After many many years of counseling, the abuse never ended. It did stop though. My children grew up and they physically stopped their Father. There came a time in our life that he knew that they no longer would tolerate the dirty little secret that we lived. It was over. My boys had reached their limit. It was over. For all of us. This was at about the same time I knew that I had to leave. ... and I did. After his fifth extra-marital affair, I left. It's funny .... I never left because of the abuse, I left because of his affairs.

I left him in the very same place it started. I walked away. It took more strength to leave than it did to stay... I am free from domestic violence. I have a good life. I have remarried and know that never would my husband raise his hand to me. I am healthy and have a healthy love. Only the memories remain, and they visit me less and less with each passing day. I could write forever of each incident, but as I think back now, they were all the same.

Some women are not as lucky as I am. Some never walked away. Some died, and there are thousands that wish they would. ... and if anyone reads this that is walking in the shoes that I walked in. Leave. Leave now. Your life depends on it.

You can't go back and make up for the past you've missed, but you can go forward and live. You can just live, or you can live. I choose to live. I am one of the lucky ones.

~ lay your hands on those you love with kindness ~

Tanya

To read the conclusion, click here

Saturday, August 11, 2007

PART 1: My Story of Domestic Violence

Less and less do I think back to the days when my life was not so good. It's funny how when you find peace, love and happiness, painful memories slowly fade away, like the colors in an old quilt that's been left hanging in the sun. This is a good thing, and a God thing. It's his way of healing. Healing fear,torture and terrorism. Erasing the scars of Domestic Violence. I have color in my life again, and I am healed.

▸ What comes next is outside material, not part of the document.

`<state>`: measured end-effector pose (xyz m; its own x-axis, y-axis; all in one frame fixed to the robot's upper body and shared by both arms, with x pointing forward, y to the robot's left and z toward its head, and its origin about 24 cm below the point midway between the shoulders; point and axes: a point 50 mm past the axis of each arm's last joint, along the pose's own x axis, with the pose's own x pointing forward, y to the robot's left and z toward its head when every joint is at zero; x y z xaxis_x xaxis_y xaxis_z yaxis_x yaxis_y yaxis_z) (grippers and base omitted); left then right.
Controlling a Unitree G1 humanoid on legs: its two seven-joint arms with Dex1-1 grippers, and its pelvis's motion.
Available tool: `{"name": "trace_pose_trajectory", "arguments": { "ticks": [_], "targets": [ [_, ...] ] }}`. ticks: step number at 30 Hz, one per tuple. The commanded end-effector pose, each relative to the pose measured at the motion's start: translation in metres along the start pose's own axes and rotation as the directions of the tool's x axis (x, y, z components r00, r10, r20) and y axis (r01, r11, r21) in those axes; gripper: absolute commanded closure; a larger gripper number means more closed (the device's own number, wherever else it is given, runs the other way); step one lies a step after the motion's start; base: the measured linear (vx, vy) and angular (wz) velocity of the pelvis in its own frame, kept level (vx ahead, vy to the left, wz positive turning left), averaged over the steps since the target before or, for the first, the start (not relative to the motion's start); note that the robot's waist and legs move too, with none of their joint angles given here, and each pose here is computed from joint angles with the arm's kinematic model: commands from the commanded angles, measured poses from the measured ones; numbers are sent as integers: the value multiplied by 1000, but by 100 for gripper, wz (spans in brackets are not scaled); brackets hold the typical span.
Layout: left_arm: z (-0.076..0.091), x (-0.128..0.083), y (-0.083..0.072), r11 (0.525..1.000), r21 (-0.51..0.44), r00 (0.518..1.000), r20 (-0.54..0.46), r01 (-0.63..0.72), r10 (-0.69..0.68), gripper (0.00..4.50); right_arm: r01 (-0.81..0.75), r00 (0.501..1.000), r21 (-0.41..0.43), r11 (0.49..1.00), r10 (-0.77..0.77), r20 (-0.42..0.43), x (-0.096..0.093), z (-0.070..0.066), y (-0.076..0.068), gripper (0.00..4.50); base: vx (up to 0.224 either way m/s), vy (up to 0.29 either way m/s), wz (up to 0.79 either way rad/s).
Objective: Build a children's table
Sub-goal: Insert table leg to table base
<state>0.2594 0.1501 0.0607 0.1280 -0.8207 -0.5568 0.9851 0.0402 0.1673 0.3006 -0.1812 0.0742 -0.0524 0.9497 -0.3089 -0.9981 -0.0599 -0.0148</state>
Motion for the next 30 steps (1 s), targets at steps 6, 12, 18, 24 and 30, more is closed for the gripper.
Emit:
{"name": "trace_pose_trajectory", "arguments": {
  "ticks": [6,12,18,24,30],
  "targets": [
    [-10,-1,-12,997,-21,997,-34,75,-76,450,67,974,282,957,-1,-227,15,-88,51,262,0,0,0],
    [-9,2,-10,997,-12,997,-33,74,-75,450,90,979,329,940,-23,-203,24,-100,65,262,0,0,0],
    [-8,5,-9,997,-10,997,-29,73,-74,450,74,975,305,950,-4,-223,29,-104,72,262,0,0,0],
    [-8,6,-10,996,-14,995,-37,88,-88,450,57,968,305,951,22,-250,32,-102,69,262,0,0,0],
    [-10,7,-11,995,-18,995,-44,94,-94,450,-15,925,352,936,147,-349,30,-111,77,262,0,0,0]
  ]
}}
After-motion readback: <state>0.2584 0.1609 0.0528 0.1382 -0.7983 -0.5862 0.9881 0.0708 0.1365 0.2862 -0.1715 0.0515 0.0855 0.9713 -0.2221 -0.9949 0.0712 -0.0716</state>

This is painful to write, but I'm writing this because statistics say that most women that are physically abused usually never tell. Some never live to tell, and most never leave. I don't want to be one of those statistics. If one woman reads my story and it saves her from the throes of hell that I lived in, it will have been worth it to have told the world.

To those that read this blog that know me well ..... you know. To those that read this blog that know me well, but don't know the entirety of my past, have no pity ... for I am healed, and I am happy, and I have been blessed.

In the fall of 1979, I met the man that I married and was married to for twenty three years. The man that I bore four children with, and lived with, until the day I turned my back and walked away. I took a deep breath, turned away and walked through the door. I knew that I free. If I lived. If I lived through the rage that was surely to follow. Occasionally the words I said continue to haunt me. I still can hear them ringing through my head, like the echo of an old church bell. "kill me now if you want to, but you'll only kill me once."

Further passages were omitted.